In this second practical example, it is no longer necessary to provide a mechanism with tooth-engaging pinions in the first example, so that the current This has the advantage of being able to display the year directly. However, this second embodiment requires a larger diameter ring in order to allow the instructions provided on the disc 38 to be read through the window. However, replacing numbers and letters with colors, for example showing leap years in red,
This difficulty can be avoided by representing the normal years in white, black, and evening, respectively.
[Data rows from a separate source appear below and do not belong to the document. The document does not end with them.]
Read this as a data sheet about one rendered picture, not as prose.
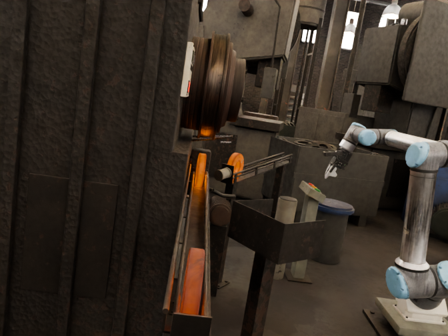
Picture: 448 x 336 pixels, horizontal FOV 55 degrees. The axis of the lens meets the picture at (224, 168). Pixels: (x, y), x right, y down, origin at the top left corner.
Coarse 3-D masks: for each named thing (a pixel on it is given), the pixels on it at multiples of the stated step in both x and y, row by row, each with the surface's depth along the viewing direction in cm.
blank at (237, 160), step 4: (232, 156) 236; (236, 156) 236; (240, 156) 240; (232, 160) 234; (236, 160) 237; (240, 160) 241; (228, 164) 235; (232, 164) 234; (236, 164) 244; (240, 164) 243; (236, 168) 244; (240, 168) 244
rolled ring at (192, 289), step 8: (192, 248) 90; (192, 256) 86; (200, 256) 87; (192, 264) 84; (200, 264) 85; (192, 272) 83; (200, 272) 83; (184, 280) 98; (192, 280) 82; (200, 280) 82; (184, 288) 84; (192, 288) 81; (200, 288) 82; (184, 296) 81; (192, 296) 81; (200, 296) 81; (184, 304) 81; (192, 304) 81; (184, 312) 81; (192, 312) 81
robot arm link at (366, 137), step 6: (354, 132) 250; (360, 132) 243; (366, 132) 240; (372, 132) 241; (378, 132) 244; (354, 138) 250; (360, 138) 242; (366, 138) 241; (372, 138) 241; (378, 138) 243; (366, 144) 242; (372, 144) 243
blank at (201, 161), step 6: (198, 156) 199; (204, 156) 192; (198, 162) 192; (204, 162) 189; (198, 168) 188; (204, 168) 188; (198, 174) 188; (204, 174) 189; (198, 180) 190; (198, 186) 194
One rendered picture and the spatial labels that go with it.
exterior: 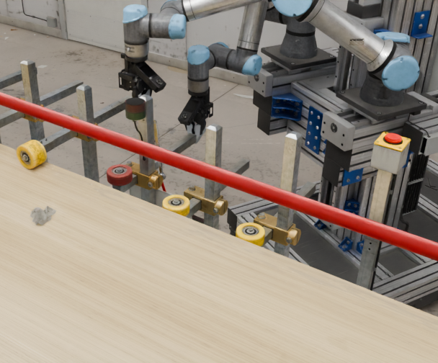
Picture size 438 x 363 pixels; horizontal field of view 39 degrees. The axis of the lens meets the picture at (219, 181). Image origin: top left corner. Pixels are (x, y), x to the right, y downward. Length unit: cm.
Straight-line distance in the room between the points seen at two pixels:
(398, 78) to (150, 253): 94
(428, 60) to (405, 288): 92
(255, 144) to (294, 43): 162
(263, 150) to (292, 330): 264
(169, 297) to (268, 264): 28
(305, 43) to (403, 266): 105
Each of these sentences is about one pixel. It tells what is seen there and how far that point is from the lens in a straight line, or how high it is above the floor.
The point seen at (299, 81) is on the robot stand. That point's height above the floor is 95.
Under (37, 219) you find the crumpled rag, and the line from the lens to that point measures 180.
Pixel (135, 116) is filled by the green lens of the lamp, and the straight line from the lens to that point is 188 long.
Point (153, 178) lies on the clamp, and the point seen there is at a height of 87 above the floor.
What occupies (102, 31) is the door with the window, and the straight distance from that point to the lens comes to 563.
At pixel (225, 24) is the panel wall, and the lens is 487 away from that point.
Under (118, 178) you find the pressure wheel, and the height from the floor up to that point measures 90.
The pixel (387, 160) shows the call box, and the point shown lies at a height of 118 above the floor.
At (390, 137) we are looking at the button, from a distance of 157.
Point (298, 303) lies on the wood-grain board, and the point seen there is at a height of 90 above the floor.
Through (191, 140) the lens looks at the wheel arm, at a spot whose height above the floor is 85.
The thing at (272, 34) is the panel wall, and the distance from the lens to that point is 470.
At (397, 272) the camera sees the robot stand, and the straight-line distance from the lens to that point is 280.
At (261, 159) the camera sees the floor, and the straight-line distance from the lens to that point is 390.
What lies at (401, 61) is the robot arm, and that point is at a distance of 201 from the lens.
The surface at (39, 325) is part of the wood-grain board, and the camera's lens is 149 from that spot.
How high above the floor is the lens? 192
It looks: 32 degrees down
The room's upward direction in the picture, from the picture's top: 2 degrees clockwise
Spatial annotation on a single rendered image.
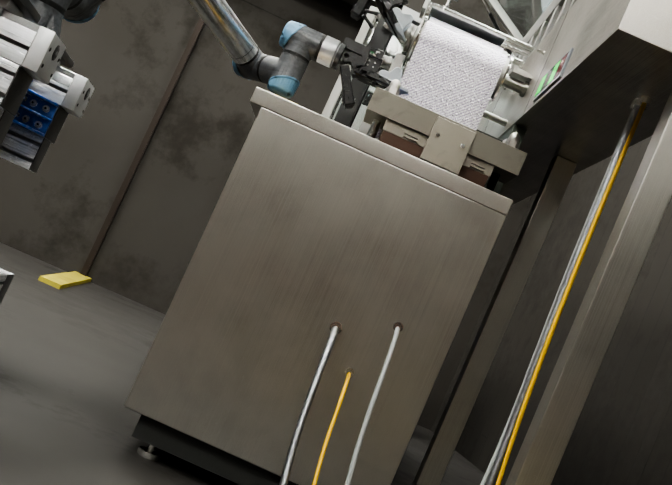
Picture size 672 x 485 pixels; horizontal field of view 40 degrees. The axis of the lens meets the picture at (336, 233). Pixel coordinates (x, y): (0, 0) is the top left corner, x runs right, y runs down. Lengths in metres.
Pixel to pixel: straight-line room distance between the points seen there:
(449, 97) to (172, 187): 4.09
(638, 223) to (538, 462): 0.46
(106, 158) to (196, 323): 4.33
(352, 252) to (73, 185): 4.44
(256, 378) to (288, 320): 0.15
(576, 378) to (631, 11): 0.65
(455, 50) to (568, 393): 1.13
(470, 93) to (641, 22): 0.85
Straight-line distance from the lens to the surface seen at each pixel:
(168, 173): 6.39
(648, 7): 1.75
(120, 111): 6.46
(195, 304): 2.17
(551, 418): 1.70
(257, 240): 2.16
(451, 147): 2.24
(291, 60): 2.45
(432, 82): 2.49
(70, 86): 2.45
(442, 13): 2.87
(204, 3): 2.39
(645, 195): 1.75
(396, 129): 2.26
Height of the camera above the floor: 0.50
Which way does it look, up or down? 4 degrees up
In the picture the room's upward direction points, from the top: 24 degrees clockwise
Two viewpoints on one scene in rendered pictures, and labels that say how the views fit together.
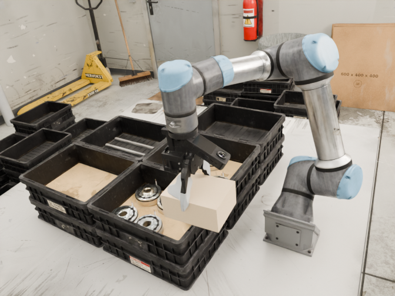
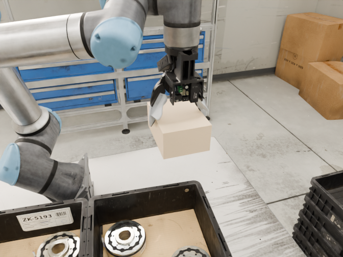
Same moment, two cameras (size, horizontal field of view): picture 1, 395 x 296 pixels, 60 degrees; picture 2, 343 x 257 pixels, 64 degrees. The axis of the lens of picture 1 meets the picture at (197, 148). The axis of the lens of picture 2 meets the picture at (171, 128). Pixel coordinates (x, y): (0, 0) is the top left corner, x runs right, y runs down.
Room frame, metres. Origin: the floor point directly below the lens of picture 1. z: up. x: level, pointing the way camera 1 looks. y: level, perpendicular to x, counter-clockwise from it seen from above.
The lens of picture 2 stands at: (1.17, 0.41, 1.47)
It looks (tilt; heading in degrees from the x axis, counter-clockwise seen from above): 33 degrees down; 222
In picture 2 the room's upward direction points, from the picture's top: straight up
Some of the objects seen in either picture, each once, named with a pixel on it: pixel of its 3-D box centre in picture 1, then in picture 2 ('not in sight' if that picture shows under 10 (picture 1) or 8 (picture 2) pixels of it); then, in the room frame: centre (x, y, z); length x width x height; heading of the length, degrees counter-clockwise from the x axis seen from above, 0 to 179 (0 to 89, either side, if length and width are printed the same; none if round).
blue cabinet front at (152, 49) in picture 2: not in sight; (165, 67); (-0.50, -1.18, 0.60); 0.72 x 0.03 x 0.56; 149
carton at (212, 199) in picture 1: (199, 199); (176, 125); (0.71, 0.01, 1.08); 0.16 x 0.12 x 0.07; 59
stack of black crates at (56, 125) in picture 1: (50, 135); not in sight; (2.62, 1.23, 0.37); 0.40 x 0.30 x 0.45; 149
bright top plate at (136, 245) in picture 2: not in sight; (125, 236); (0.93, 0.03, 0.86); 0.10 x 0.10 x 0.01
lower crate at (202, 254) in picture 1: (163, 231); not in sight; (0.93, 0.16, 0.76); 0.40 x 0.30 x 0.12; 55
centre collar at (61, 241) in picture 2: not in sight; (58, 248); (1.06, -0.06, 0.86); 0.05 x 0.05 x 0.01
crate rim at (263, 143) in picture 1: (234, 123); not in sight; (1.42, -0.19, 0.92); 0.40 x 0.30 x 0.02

In this second embodiment, instead of the disc 36, a pointer can be used which is fixed to the rotatable assembly 13 and mounted on an axis passing through the ring 35. In this case, the instructions rlJ, r2J, r3J and jLEAP-YEAJ
is provided directly on the ring 35.

[Brief explanation of drawings]

FIG. 1 is a plan view of a month indicator and a four-year cycle indicator according to an embodiment of the present invention, FIG. 2 is a sectional view of the mechanism shown in FIG. 1, and FIG. 2 is a bottom view of the mechanism shown in FIG. 4, a plan view of a month indicator and a four-year cycle indicator according to the second embodiment of the present invention, and FIG. 5 is a portion of the mechanism shown in FIG. 4. FIG. 3...Moon pointer, 6...Moon star, 7...Moon cam, 9...Fist part, 10, e@-cut 16- eye, 11,37...Window , 12...year cam, 1
3... Rotatable assembly, 2o. 21.35...Ring, 2211...Pinion,
23.e.teeth. Patent applicant: Omega Niss.A. Agent: Masaki Yamakawa (and 2 others)

Claims (1)

[Claims] (1) A moon star that rotates once per year, a moon cam fixed to the moon star and showing a full radius segment corresponding to a large moon, a shallow cut corresponding to a small moon, and January and 3
a rotatable assembly including a window between full radius segments corresponding to the moon, a year cam configured to rotate once every four years and journal-coupled to the moon star; a month indicator; 4 controlled by possible assembly
A perpetual calendar mechanism for a timepiece, characterized in that the year cam shows four faces sequentially appearing on the window. (2. The perpetual calendar mechanism according to claim 1, further comprising a first ring fixed to the moon star, and the month indicator is supported by a pipe fixed to the star. the four-year cycle indicator comprises a second ring fixed to a pinion journal-coupled to the pipe, the second ring being free to rotate within the first ring; A perpetual calendar mechanism for a timepiece, characterized in that the pinion is configured to mesh with teeth supported by a rotatable assembly journal-coupled to a star. 2. The perpetual calendar mechanism according to claim 2, wherein the first and second rings exhibit a visible surface substantially coplanar with the visible surface of the watch dial, and the visible surface of the first ring is divided into four parts. divided, the first three of their parts hold information about normal years, the fourth part holds information about leap years, and the visible surface of the second ring holds an indicator, this indicator (4) A perpetual calendar mechanism of a timepiece, which is characterized in that it moves from one part to the next for each rotation of a moon pointer. (4) A perpetual calendar mechanism according to claim 1. further comprising a ring secured to the moon star, the month indicator comprising an index placed on the periphery of the ring, and a four-year period indicator secured to the rotatable assembly and mounted on the ring. Perpetual calendar mechanism for a watch, characterized in that it comprises a disc arranged on the underside, said ring having a window, in which information held by the disc appears. (5) Claims: 4. A perpetual calendar mechanism according to clause 4, wherein the ring presents a visible surface substantially coplanar with the visible surface of a watch dial, and the disc carries four items of information, three of which The information items are for normal years, and the fourth information item is for leap years, and the information items appear sequentially in the window for each rotation of the scale of the month indicator. Perpetual calendar mechanism.